Dijalan hanya mereka berdua, karena samping kanan dan kiri hanya ada pesawahan yang luas. Ali mengerem motornya secara tiba-tiba, membuat Aliyya memeluk badan Ali dengan kencang.
"Ali!! Awas!!!"
Meongg.
Ali menghembuskan napas lega dengan membuka helm yang ia pakai setelah motor yang ia kendarai hampir menabrak kucing, memang jalan sangat sepi motor apalagi mobil. Aliyya masih terdiam seraya berdoa agar baik-baik saja.
"Kucheng brengsek!!" kalimat itu keluar begitu saja.
"Ali! Gaboleh, kucing juga makhluk Allah, kalo Ali benci kucing berarti Ali juga benci yang menciptakannya!" tegas Aliyya.
"Iya, maaf!!" kata Ali, lalu ia pakai helm yang tadi dilepas dan melanjutkan perjalanan.
"Apapun alasannya, mau sepi atau rame tetap pasang konsentrasi, karena kita tidak tahu ada apalagi nanti didepan. Jadi, jangan ngebut, pelan-pelan asal selamat."

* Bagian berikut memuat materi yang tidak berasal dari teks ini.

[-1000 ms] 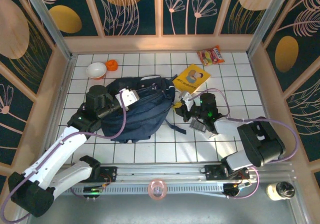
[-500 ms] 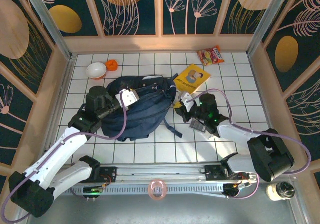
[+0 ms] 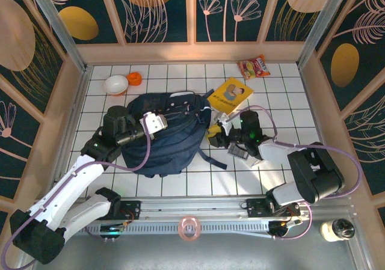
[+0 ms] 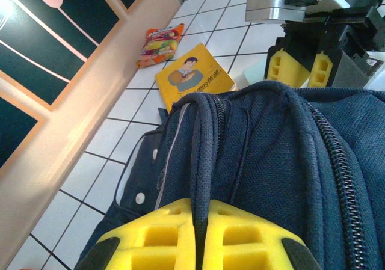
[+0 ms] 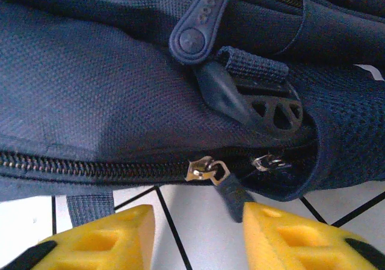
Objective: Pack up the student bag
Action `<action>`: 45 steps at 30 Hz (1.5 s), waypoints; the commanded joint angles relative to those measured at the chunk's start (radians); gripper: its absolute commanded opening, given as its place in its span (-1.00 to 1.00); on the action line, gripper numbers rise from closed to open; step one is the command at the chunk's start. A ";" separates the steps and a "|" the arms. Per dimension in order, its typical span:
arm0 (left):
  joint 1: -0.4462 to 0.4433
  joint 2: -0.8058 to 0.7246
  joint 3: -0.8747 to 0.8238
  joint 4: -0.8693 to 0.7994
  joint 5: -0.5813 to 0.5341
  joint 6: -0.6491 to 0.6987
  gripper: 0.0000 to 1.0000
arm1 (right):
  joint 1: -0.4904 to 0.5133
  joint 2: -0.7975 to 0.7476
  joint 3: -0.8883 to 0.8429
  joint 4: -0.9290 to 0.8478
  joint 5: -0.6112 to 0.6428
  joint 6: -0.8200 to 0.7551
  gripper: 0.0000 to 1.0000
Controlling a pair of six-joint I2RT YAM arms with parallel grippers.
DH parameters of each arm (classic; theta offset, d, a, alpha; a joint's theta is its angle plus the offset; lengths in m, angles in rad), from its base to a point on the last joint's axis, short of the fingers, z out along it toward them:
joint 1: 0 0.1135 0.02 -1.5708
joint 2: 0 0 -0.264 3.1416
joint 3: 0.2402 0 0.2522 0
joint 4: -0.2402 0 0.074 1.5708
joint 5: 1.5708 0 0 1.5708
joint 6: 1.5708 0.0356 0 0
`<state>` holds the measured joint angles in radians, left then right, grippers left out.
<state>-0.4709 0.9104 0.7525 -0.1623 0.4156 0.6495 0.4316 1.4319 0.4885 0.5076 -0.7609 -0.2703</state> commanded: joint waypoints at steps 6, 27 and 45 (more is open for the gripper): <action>0.011 -0.027 0.059 0.098 0.096 -0.020 -1.00 | -0.028 0.110 0.057 0.021 -0.118 -0.008 0.04; 0.012 -0.020 0.037 0.099 0.070 -0.027 -1.00 | -0.040 0.033 0.065 -0.078 -0.269 -0.070 -0.33; 0.012 0.000 0.028 0.147 -0.034 -0.044 -1.00 | -0.054 0.026 0.059 0.024 -0.279 0.068 -1.00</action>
<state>-0.4637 0.9115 0.7704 -0.1623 0.4442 0.6189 0.3801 1.4780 0.5579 0.4633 -0.9970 -0.2630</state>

Ali hanya terdiam, sepertinya ia paham apa yang dikatakan oleh Aliyya. "Iya, Al." Ali mengusap-usap lutut Aliyya, sambungnya. "Jika kamu yang bilang, gua nurut."
Aliyya tersenyum dan terlihat dari kaca spion oleh Ali. "Kenapa lu senyum-senyum?!"
"Kata siapa? Orang geli!" kata Aliyya lalu melepaskan tangan Ali yang tengah berada lututnya.
"Bilang dong, kalo lu bener suka ama gua!" kata Ali mulai membuka topik.
"Hah? Apa?!" tanya Aliyya heran.
Sebelum berkata, Ali tertawa kencang lalu. "Bilang aja, apa susahnya! Gausah pake media untuk mengungkapkan bahwa Lu suka ama gua! Ini orangnya tepat berada didepan Lu!"
Aliyya semakin terpojok, ntah ini awal kebaikkan atau akhir dari segalanya.
"Masih mau diem aja?" tanya Ali, lalu. "Yauda gapapa kalo malu, karena gua yakin, pasti Lu ngerasain hal yang sama!!"
Aliyya hanya tersenyum, jika saja yang didepannya adalah seseorang yang halal baginya, ia ingin memeluknya erat dari belakang.
Ali tertawa bahagia. "Jangan berhenti tersenyum, hanya gua yang bisa dan dapat membuat lu bahagia."
Aliyya memulai, karena ia khawatir jam masuk sekolah terlewat, "Ali?! Rumahnya masih jauh?!!"
"Ini." Ali membelokkan motor lalu memarkirkannya didepan rumah mewah seperti istana.
Aliyya menelan saliva dan matanya tertuju pada rumah yang berlantai tiga lengkap dengan cat putih, dan taman yang luas berwarna hijau pekat.
"Ayo, turun!"
"I-ini, rumah Ali?!"
"BUKAN!!"
"Hah?! Terus ngapain disini?! Jangan becanda, cepet kita kerumah kamu, Ali, nanti ke sekolah telat lagian!!" kata Aliyya yang masih duduk di motor.
"Udah pulang? Cepet ganti baju, nanti telat!" kata Jamilah saat keluar dari rumah megah tersebut, dan menghampiri mereka.
Aliyya masih terdiam dan mematung.
"Ini buka rumah gua, tapi rumah mama dan papa gua!" kata Ali lalu membuka pintu rumahnya.
"Ayo, katanya mau ngeprint, sambil nunggu Ali ganti baju," ajak Jamilah kepada Aliyya.
Aliyya masih melonggo, dan duduk disofa empuk nan mewah yang seperti kasur berukuran jumbo.